What the court actually said
The Supreme Court's judgment is notable for its clarity on the burden of proof. The court held that a complaint under Section 12 of the Domestic Violence Act cannot be quashed at the threshold — at the very beginning, before any evidence is heard — on the ground that it is not maintainable because of a customary divorce deed whose validity has not been established. The court stated that until such proof is adduced, there is a statutory presumption of subsisting marriage.
The court also noted that the High Court had erred in assuming the validity of the customary divorce deed and quashing the DV Act proceedings at the threshold. The matter was remanded to the High Court to decide the Section 482 petition afresh without relying on the customary divorce deed dated January 5, 2014. The question of whether the deed was valid was left to be determined by a court of competent jurisdiction, after proper evidence.
The Supreme Court set aside the High Court's order and restored the domestic violence proceedings. The interim maintenance of Rs. 3,000 per month was also restored, with arrears to be paid within one month. The parties were directed to appear before the High Court on October 30, 2023.
Why this matters for every family law practitioner
The judgment is a reminder that customary divorce is not a shortcut. Under Section 29(2) of the Hindu Marriage Act, a custom can dissolve a marriage — but only if the person claiming the custom proves it exists. That means leading evidence: showing that the custom has been followed consistently, that it is not a one-off invention, and that it is not against public policy.

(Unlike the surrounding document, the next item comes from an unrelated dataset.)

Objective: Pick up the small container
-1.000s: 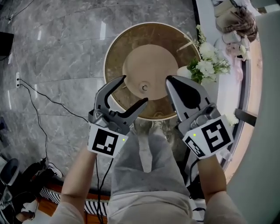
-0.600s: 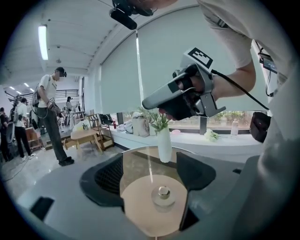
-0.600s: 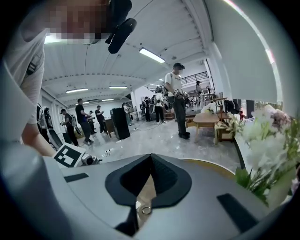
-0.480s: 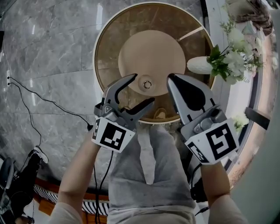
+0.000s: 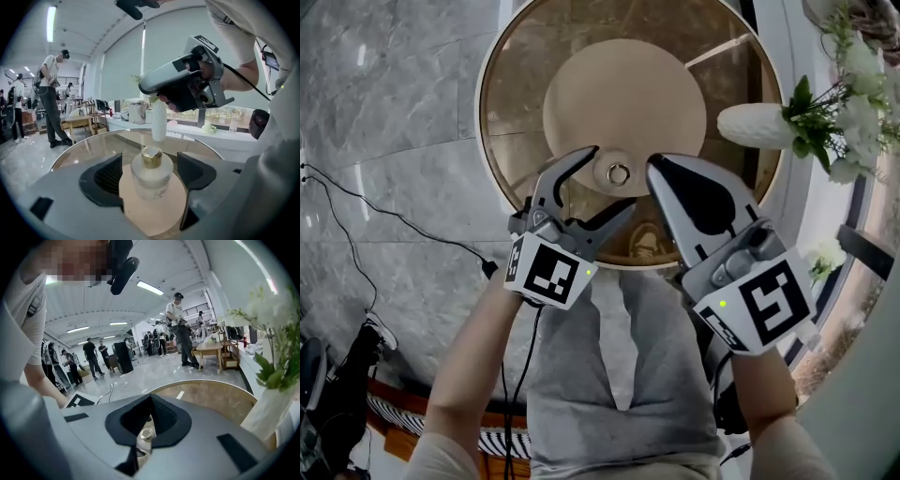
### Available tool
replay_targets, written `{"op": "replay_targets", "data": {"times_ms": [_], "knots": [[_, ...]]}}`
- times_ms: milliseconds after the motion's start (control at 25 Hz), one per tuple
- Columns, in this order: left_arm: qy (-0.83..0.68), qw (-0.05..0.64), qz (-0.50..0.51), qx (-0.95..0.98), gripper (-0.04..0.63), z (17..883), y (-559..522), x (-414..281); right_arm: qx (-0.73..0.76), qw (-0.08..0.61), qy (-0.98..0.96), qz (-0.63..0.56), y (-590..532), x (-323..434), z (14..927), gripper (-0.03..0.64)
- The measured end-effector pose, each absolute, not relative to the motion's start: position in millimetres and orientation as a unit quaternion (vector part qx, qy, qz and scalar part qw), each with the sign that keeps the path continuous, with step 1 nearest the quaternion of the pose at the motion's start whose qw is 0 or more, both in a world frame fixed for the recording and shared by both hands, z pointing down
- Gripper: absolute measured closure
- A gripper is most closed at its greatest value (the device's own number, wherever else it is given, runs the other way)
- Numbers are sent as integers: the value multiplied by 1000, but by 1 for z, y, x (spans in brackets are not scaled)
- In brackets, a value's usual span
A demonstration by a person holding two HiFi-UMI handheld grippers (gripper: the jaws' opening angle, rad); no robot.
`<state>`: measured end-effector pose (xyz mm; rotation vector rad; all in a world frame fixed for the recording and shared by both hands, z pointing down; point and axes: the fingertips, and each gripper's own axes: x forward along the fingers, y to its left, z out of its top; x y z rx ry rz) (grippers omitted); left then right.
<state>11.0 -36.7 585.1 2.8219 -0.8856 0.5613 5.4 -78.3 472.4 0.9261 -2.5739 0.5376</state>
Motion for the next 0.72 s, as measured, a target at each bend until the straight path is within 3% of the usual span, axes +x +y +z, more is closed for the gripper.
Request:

For lawyers advising clients who claim a customary divorce, the message is clear: don't assume the deed will hold. Prepare to prove the custom. File an affidavit detailing the custom's origin, duration, and consistency — and be ready to lead oral and documentary evidence at trial. For lawyers on the other side, the judgment is a powerful tool: if the other party cannot prove the custom, the marriage is presumed to continue, and the Domestic Violence Act applies.
The judgment also has implications for how High Courts exercise their power under Section 482 CrPC. The Supreme Court's reminder that this power is meant to prevent abuse of process — not to decide disputed questions of fact — is a significant check on the tendency of High Courts to shut down proceedings at the threshold on the basis of a single document.

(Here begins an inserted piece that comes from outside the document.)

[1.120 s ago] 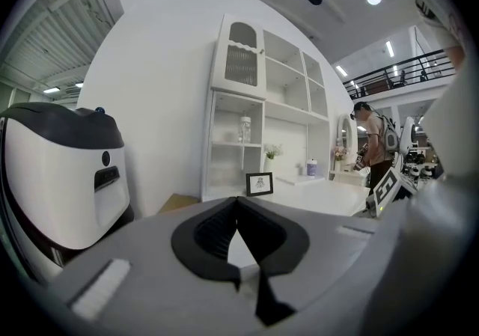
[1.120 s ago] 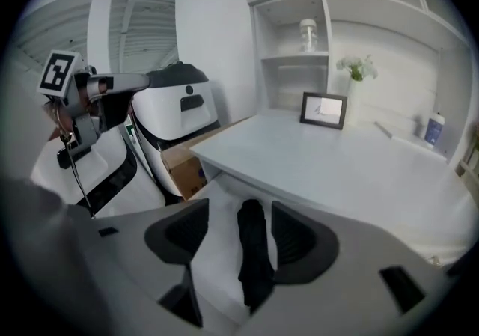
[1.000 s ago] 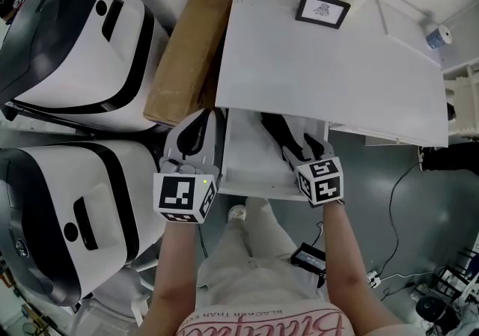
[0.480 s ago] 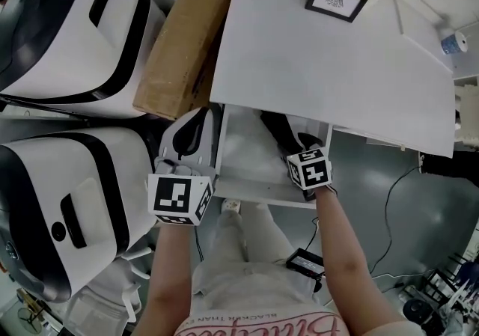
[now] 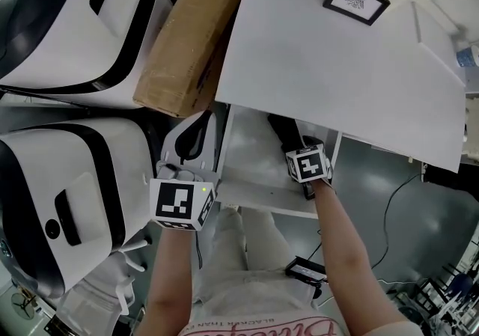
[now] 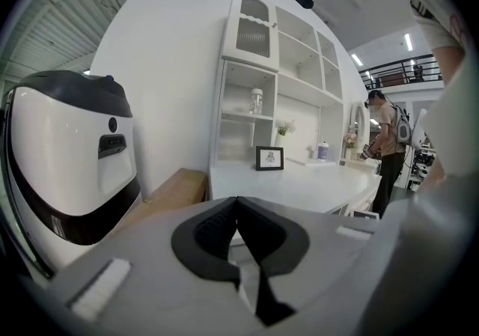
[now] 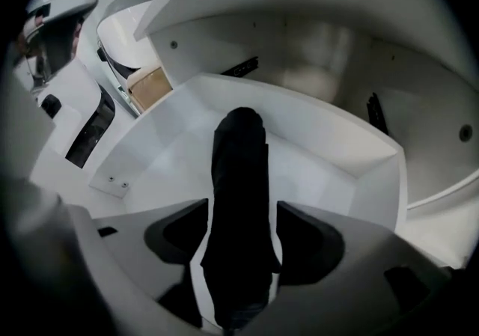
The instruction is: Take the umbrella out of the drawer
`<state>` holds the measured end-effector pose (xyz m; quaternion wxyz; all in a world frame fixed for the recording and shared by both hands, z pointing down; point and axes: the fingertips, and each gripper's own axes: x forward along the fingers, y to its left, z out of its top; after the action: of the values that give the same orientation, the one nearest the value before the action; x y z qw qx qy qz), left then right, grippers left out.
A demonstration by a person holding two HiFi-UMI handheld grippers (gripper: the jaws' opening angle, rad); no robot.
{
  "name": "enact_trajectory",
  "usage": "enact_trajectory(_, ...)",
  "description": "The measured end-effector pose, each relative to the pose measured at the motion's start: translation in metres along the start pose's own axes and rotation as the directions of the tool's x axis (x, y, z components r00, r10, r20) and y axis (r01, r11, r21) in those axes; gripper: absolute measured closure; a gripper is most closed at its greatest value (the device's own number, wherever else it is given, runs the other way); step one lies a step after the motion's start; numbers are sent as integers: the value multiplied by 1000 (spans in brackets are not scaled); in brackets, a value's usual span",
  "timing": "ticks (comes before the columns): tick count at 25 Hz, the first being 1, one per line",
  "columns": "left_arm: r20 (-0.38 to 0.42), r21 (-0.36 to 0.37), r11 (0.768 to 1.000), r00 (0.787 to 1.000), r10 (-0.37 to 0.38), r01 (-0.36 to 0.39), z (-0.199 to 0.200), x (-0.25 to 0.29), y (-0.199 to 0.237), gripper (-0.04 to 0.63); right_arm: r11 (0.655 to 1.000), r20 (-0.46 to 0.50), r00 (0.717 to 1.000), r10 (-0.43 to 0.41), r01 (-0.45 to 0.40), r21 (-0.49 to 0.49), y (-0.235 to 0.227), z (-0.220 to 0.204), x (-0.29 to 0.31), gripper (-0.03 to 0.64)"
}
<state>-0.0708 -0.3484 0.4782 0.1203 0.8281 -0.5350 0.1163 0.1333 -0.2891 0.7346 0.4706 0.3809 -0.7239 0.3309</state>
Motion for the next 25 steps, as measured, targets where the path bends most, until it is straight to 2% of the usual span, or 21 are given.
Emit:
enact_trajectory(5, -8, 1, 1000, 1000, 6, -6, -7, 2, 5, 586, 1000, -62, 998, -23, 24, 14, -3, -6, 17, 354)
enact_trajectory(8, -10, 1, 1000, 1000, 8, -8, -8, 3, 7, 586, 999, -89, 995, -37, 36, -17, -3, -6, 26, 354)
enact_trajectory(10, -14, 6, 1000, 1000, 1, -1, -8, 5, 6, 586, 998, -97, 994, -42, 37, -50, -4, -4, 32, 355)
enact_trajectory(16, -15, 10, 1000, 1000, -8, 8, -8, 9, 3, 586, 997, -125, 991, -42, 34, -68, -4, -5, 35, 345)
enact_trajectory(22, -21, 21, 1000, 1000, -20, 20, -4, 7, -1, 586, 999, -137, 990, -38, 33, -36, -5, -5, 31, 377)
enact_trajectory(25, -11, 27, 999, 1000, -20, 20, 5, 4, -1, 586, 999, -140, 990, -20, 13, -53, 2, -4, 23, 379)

THE PLAY: If your client relies on a customary divorce deed, file an affidavit detailing the custom's origin, duration, and consistency — and be ready to lead oral and documentary evidence at trial. If you represent the party challenging the deed, demand proof of the custom at the earliest stage and argue that the statutory presumption of a subsisting marriage applies until that proof is adduced.
The Supreme Court ended where it began: with a piece of paper and a question that remains unanswered. The deed sits in a file somewhere, its ink faded, its signatures still legible. But until the husband proves that the custom it represents is real — that it has been followed by the community for generations, that it is not unreasonable, that it is not opposed to public policy — the law presumes the marriage continues. And the wife's complaint under the Domestic Violence Act will be heard on its merits.